» **Aim of the exercise**
The entries follow. Please return all of them exactly.

» **Listed entries**
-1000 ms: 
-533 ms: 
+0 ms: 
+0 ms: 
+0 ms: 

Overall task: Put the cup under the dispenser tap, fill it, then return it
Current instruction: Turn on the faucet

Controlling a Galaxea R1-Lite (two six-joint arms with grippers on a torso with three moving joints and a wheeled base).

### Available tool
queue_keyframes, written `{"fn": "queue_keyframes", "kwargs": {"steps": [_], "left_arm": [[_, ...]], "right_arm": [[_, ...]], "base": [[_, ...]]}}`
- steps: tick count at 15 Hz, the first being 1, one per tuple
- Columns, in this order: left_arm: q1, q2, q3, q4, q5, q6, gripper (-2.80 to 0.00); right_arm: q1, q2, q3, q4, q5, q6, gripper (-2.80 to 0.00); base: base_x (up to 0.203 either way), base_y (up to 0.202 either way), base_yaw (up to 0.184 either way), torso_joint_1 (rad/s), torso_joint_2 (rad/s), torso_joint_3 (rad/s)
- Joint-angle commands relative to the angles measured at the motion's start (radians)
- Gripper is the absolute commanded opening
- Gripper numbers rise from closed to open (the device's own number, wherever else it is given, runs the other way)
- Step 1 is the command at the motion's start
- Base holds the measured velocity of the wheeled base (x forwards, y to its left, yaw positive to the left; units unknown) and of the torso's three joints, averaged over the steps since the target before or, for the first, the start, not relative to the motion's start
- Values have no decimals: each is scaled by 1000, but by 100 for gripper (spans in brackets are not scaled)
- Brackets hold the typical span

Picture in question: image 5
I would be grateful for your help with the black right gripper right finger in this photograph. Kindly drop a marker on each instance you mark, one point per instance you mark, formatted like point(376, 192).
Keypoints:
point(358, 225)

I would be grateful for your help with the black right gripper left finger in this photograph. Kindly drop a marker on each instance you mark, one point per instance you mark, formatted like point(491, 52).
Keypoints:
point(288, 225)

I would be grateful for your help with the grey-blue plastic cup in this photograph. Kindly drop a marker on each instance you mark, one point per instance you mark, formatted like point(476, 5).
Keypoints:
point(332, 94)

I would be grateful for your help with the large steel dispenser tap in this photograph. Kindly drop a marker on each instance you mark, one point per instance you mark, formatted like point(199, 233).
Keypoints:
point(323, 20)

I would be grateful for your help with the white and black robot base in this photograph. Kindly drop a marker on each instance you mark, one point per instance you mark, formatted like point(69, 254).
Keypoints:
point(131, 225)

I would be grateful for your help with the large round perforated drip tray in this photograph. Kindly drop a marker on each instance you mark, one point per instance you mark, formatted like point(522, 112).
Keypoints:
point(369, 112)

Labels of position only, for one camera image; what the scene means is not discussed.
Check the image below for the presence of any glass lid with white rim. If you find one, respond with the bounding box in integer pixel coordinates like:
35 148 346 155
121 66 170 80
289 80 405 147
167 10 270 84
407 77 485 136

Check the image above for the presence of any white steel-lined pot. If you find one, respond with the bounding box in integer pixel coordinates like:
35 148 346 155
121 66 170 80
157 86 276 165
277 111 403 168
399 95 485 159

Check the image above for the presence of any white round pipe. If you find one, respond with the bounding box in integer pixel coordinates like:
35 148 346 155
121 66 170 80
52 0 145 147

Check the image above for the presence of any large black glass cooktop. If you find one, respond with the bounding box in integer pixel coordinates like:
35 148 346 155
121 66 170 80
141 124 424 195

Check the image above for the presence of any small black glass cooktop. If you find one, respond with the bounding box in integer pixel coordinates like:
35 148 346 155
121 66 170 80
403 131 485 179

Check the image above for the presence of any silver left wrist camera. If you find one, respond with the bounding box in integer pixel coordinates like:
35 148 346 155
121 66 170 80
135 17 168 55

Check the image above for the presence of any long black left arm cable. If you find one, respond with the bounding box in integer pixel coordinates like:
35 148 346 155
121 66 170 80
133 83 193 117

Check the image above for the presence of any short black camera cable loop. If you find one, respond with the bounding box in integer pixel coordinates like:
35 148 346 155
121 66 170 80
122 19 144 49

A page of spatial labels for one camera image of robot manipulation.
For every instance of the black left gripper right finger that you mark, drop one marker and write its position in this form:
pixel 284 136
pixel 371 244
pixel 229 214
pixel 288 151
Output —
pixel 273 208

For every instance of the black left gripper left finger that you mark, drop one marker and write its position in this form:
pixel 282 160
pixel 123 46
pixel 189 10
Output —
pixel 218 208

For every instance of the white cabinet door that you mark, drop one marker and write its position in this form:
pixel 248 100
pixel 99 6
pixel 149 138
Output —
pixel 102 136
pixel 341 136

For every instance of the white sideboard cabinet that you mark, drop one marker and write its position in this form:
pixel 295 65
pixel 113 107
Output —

» **The answer**
-1000 ms: 
-533 ms: 
+0 ms: 
+0 ms: 
+0 ms: 

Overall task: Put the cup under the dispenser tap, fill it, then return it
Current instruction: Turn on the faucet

Controlling a Galaxea R1-Lite (two six-joint arms with grippers on a torso with three moving joints and a wheeled base).

### Available tool
queue_keyframes, written `{"fn": "queue_keyframes", "kwargs": {"steps": [_], "left_arm": [[_, ...]], "right_arm": [[_, ...]], "base": [[_, ...]]}}`
- steps: tick count at 15 Hz, the first being 1, one per tuple
- Columns, in this order: left_arm: q1, q2, q3, q4, q5, q6, gripper (-2.80 to 0.00); right_arm: q1, q2, q3, q4, q5, q6, gripper (-2.80 to 0.00); base: base_x (up to 0.203 either way), base_y (up to 0.202 either way), base_yaw (up to 0.184 either way), torso_joint_1 (rad/s), torso_joint_2 (rad/s), torso_joint_3 (rad/s)
- Joint-angle commands relative to the angles measured at the motion's start (radians)
- Gripper is the absolute commanded opening
- Gripper numbers rise from closed to open (the device's own number, wherever else it is given, runs the other way)
- Step 1 is the command at the motion's start
- Base holds the measured velocity of the wheeled base (x forwards, y to its left, yaw positive to the left; units unknown) and of the torso's three joints, averaged over the steps since the target before or, for the first, the start, not relative to the motion's start
- Values have no decimals: each is scaled by 1000, but by 100 for gripper (spans in brackets are not scaled)
- Brackets hold the typical span

Picture in question: image 5
I would be grateful for your help with the black right gripper right finger in this photograph. Kindly drop a marker on each instance you mark, one point per instance you mark, formatted like point(376, 192).
Keypoints:
point(358, 225)

I would be grateful for your help with the black right gripper left finger in this photograph. Kindly drop a marker on each instance you mark, one point per instance you mark, formatted like point(491, 52).
Keypoints:
point(288, 225)

I would be grateful for your help with the grey-blue plastic cup in this photograph. Kindly drop a marker on each instance you mark, one point per instance you mark, formatted like point(476, 5).
Keypoints:
point(332, 94)

I would be grateful for your help with the large steel dispenser tap in this photograph. Kindly drop a marker on each instance you mark, one point per instance you mark, formatted like point(199, 233).
Keypoints:
point(323, 20)

I would be grateful for your help with the white and black robot base in this photograph. Kindly drop a marker on each instance you mark, one point per instance you mark, formatted like point(69, 254).
Keypoints:
point(131, 225)

I would be grateful for your help with the large round perforated drip tray in this photograph. Kindly drop a marker on each instance you mark, one point per instance you mark, formatted like point(522, 112).
Keypoints:
point(369, 112)

Labels of position only, for one camera image; what the scene means is not discussed.
Check the image below for the presence of any glass lid with white rim. If you find one, respond with the bounding box in integer pixel coordinates like:
35 148 346 155
121 66 170 80
289 80 405 147
167 10 270 84
407 77 485 136

Check the image above for the presence of any white steel-lined pot. If you find one, respond with the bounding box in integer pixel coordinates like:
35 148 346 155
121 66 170 80
157 86 276 165
277 111 403 168
399 95 485 159

Check the image above for the presence of any white round pipe. If you find one, respond with the bounding box in integer pixel coordinates like:
35 148 346 155
121 66 170 80
52 0 145 147

Check the image above for the presence of any large black glass cooktop. If you find one, respond with the bounding box in integer pixel coordinates like:
35 148 346 155
121 66 170 80
141 124 424 195

Check the image above for the presence of any small black glass cooktop. If you find one, respond with the bounding box in integer pixel coordinates like:
35 148 346 155
121 66 170 80
403 131 485 179

Check the image above for the presence of any silver left wrist camera. If you find one, respond with the bounding box in integer pixel coordinates like:
35 148 346 155
121 66 170 80
135 17 168 55

Check the image above for the presence of any long black left arm cable. If you find one, respond with the bounding box in integer pixel coordinates like:
35 148 346 155
121 66 170 80
133 83 193 117

Check the image above for the presence of any short black camera cable loop. If you find one, respond with the bounding box in integer pixel coordinates like:
35 148 346 155
121 66 170 80
122 19 144 49

A page of spatial labels for one camera image of robot manipulation.
For every instance of the black left gripper right finger that you mark, drop one marker and write its position in this form:
pixel 284 136
pixel 371 244
pixel 229 214
pixel 288 151
Output —
pixel 273 208

For every instance of the black left gripper left finger that you mark, drop one marker and write its position in this form:
pixel 282 160
pixel 123 46
pixel 189 10
Output —
pixel 218 208

For every instance of the white cabinet door that you mark, drop one marker and write its position in this form:
pixel 248 100
pixel 99 6
pixel 149 138
Output —
pixel 102 136
pixel 341 136

For every instance of the white sideboard cabinet that you mark, drop one marker and write its position in this form:
pixel 295 65
pixel 113 107
Output —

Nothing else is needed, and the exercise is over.